White color of hard corals is coral bleaching. The main cause of coral bleaching is heat stress resulting from high sea temperatures.

Working with Dr Katie Moon from the University of New South Wales Canberra, the ARC DECRA-funded project brings together expertise from a variety of disciplines including ecology, geology, chemistry, physics and climatology.

“The primary aim of the project was to determine the effects of climate change on coral reefs and their associated low lying reef islands, which are under threat from sea level rise and increased storm activity,” Browne says.

But, says Moon, “Scientists within these disciplines often describe the system in different ways, because of differences in their own knowledge, values, beliefs and goals.

“So, we needed a method that was going to allow us to access and integrate these different knowledges, but no existing method was available. We needed to develop our own.”

Complex systems models can reveal how a system will adapt to changing conditions or interventions and can assist in defining relationships, interdependencies, and networks.

However, they are not often used in research or policy because they are very difficult to produce.

“One of the big challenges is taking account of the assumptions associated with each and every variable and relationship within a model,” Moon says.

“Often we find large gaps in the knowledge base of complex systems, which are not always accounted for within modelling processes.”

Applying this method to coral reef research required a modular approach, in which the complex system is broken down into smaller sub-systems.

While each expert did not have the overarching knowledge of each variable and relationship within the complex system, they were able to contribute to their individual sub-system.

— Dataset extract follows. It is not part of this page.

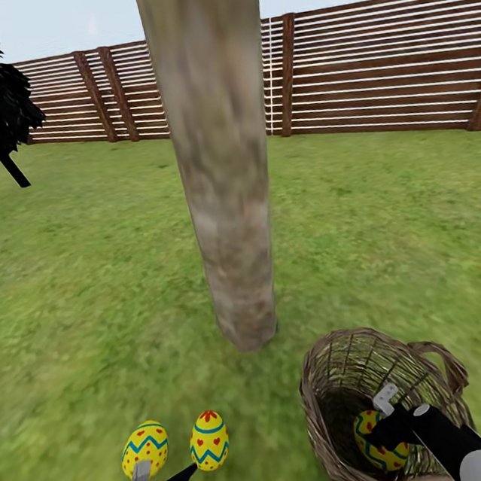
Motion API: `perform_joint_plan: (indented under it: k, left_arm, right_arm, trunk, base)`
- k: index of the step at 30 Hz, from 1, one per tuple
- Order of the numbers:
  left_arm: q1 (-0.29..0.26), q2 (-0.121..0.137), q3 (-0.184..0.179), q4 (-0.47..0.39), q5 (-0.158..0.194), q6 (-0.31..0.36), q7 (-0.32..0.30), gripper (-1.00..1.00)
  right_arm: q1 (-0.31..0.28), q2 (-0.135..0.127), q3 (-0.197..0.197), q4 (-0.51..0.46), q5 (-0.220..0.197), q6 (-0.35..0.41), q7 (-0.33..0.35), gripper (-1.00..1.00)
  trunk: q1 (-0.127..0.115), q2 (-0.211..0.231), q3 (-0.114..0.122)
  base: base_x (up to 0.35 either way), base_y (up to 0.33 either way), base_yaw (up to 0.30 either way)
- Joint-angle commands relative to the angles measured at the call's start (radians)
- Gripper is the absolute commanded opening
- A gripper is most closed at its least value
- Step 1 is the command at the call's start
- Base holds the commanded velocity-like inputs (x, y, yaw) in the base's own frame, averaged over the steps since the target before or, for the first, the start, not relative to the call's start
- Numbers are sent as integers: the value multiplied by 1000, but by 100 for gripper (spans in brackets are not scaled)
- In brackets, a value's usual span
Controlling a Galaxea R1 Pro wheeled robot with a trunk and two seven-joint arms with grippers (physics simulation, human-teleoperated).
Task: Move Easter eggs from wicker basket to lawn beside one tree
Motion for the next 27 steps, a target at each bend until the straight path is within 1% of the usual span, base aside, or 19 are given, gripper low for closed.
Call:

“Our modular approach enabled each individual to have confidence in their model by reducing the overall complexity, Browne says.

“The data was put into a matrix table that allowed us to quantify all of the relationships they identified.”

Aspects of the individual models that were common across the sub-systems were identified to determine the extent of similarity between models, as well as the areas of difference.

The final step involved bringing experts together in a collaborative environment where the sub-system modules were combined to create the complex system model.

“One of the biggest challenges is that modelling is actually a social process,” Moon says.

“Developing complex system models takes place not within the natural world, but within the social world, by people. In developing the model, people need to accept, modify or reject knowledge within the group. It is these social processes that give rise to many of the challenges associated with modelling.”

“Developing complex system models takes place not within the natural world, but within the social world, by people. In developing the model, people need to accept, modify or reject knowledge within the group. It is these social processes that give rise to many of the challenges associated with modelling.”

And what did the system model reveal about coral reefs?

“That they’re really complex and we don’t know much about them,” Browne says.

“That we need more money to study them, more innovation and technology. For example, we know that a particle of sand goes from a reef to a beach, but how do we track that movement effectively over time?”

Dr Moon said it’s not just about what the model tells us, but rather what it doesn’t or can’t tell us.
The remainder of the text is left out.